According to US Pat. No. 2,649,431, butadiene-styrene rubber is combined with 2,6-dimethylol-4-tert. - butylphenol and formaldehyde vulcanized at 195 ° C. The amounts used and the properties of the vulcanizates are given in the table below. Compound structure ABCD Rubber ............................... 155 155 155 155 2,6-dimethylol4-tert-butylphenol ............ 2 2 2 2 Paraformaldehyde ........................... 2 - 2 2 Vulcanization time in minutes ................ 60 120 60 120 Tensile strength, kg / cm² ...................... 59 96 103 112 Elongation,% ................................ 475 445 475 305 The process according to the invention gives vulcanizates with better physical properties at a lower temperature and a shorter vulcanization time.
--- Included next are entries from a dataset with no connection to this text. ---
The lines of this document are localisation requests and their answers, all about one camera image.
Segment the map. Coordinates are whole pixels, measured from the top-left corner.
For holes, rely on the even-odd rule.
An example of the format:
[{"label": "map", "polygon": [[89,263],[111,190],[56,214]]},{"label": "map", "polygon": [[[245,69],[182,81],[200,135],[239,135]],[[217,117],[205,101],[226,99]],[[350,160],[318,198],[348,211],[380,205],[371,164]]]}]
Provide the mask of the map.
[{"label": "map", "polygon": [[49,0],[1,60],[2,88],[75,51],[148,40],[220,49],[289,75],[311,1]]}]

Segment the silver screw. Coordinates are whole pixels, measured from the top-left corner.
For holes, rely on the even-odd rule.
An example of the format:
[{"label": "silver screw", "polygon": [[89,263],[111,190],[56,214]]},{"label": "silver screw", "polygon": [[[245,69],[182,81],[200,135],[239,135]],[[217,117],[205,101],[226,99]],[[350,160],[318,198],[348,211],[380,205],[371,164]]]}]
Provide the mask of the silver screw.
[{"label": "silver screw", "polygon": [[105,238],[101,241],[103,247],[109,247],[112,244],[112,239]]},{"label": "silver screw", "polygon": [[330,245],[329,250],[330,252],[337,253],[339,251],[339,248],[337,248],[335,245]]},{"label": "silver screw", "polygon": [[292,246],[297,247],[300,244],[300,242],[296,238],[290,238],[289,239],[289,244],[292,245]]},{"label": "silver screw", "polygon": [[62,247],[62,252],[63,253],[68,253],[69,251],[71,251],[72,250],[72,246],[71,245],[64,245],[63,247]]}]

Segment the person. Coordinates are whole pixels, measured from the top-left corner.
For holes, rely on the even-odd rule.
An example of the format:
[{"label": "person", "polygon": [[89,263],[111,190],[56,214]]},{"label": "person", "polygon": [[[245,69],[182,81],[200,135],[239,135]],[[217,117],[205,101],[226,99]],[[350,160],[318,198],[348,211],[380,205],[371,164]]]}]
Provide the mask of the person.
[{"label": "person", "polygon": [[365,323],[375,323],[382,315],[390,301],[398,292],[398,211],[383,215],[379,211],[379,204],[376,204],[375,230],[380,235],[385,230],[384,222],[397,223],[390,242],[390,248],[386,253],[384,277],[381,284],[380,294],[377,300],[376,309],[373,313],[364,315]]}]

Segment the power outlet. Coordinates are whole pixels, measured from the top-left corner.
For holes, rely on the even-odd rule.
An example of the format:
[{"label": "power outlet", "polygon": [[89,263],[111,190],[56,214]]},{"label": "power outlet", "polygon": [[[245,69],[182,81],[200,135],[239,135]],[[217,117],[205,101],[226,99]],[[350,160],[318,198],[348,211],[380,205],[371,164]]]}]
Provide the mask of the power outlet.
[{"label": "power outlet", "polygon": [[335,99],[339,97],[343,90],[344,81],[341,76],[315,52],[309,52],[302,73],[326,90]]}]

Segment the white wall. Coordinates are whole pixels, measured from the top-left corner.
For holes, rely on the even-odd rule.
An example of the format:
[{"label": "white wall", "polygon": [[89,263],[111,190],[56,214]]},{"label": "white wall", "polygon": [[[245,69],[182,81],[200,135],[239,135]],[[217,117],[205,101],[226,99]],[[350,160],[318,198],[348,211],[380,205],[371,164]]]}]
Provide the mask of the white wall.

In addition, there is no odor nuisance during vulcanization.

Claims (1)

Claim: Process for vulcanizing 1,3-butadiene homo- or copolymers, characterized in that the vulcanizing agent is the reaction product of at least 1.2 mol of formaldehyde and 1 mol of a phenol of the formula is used. wherein R and R 'are alkyl radicals. which together contain less than 4 carbon atoms. Documents considered: British Patent No. 718 768; French Patent No. 1,072,623; U.S. Patent No. 2,649 431.